ABOUT THIS TASK: From the data below, return the exact lines starting at the line containing "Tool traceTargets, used" and ending at the line containing "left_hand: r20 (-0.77", both included, and nothing else.

----- SUPPLIED INFORMATION -----

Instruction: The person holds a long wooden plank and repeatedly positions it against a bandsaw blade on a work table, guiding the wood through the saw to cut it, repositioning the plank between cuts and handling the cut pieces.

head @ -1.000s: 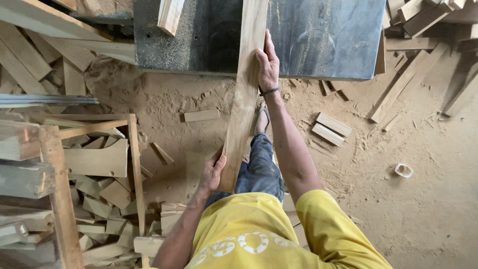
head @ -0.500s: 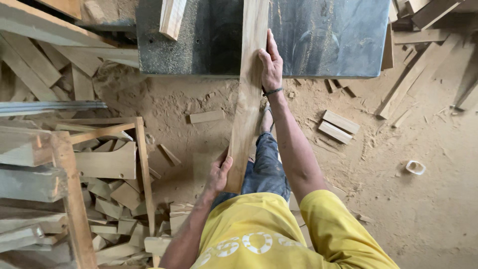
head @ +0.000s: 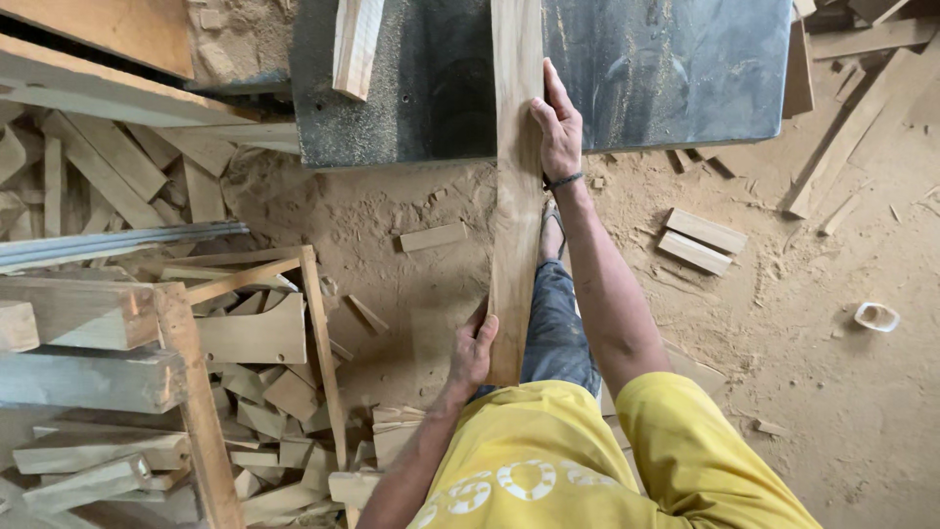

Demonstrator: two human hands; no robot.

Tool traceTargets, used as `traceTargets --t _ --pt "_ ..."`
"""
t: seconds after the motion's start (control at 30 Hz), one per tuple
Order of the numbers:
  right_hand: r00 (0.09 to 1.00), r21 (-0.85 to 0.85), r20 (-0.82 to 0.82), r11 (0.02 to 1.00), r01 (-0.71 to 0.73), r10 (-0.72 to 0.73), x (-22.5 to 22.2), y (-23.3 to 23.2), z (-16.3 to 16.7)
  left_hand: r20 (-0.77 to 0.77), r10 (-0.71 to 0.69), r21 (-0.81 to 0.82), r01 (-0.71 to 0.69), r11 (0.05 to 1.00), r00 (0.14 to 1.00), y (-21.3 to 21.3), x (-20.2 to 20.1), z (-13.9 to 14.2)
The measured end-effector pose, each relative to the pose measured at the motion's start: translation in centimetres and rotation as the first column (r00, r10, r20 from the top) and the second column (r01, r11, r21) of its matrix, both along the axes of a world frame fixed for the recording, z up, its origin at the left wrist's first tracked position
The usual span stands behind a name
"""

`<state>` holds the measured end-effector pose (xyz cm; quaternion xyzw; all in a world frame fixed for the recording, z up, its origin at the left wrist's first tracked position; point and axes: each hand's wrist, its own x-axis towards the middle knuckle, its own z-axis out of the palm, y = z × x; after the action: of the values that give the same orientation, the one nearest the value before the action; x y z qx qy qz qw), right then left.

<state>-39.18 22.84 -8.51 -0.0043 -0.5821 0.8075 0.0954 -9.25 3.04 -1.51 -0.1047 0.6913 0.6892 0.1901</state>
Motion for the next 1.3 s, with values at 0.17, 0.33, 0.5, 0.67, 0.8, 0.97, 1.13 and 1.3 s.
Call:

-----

WRITTEN RESPONSE:
Tool traceTargets, used as `traceTargets --t _ --pt "_ ..."`
"""
t: seconds after the motion's start (control at 30 Hz), one per tuple
Order of the numbers:
  right_hand: r00 (0.09 to 1.00), r21 (-0.85 to 0.85), r20 (-0.82 to 0.82), r11 (0.02 to 1.00), r01 (-0.71 to 0.73), r10 (-0.72 to 0.73), x (-22.5 to 22.2), y (-23.3 to 23.2), z (-16.3 to 16.7)
  left_hand: r20 (-0.77 to 0.77), r10 (-0.71 to 0.69), r21 (-0.81 to 0.82), r01 (-0.71 to 0.69), r11 (0.05 to 1.00), r00 (0.14 to 1.00), y (-21.3 to 21.3), x (-20.2 to 20.1), z (-13.9 to 14.2)

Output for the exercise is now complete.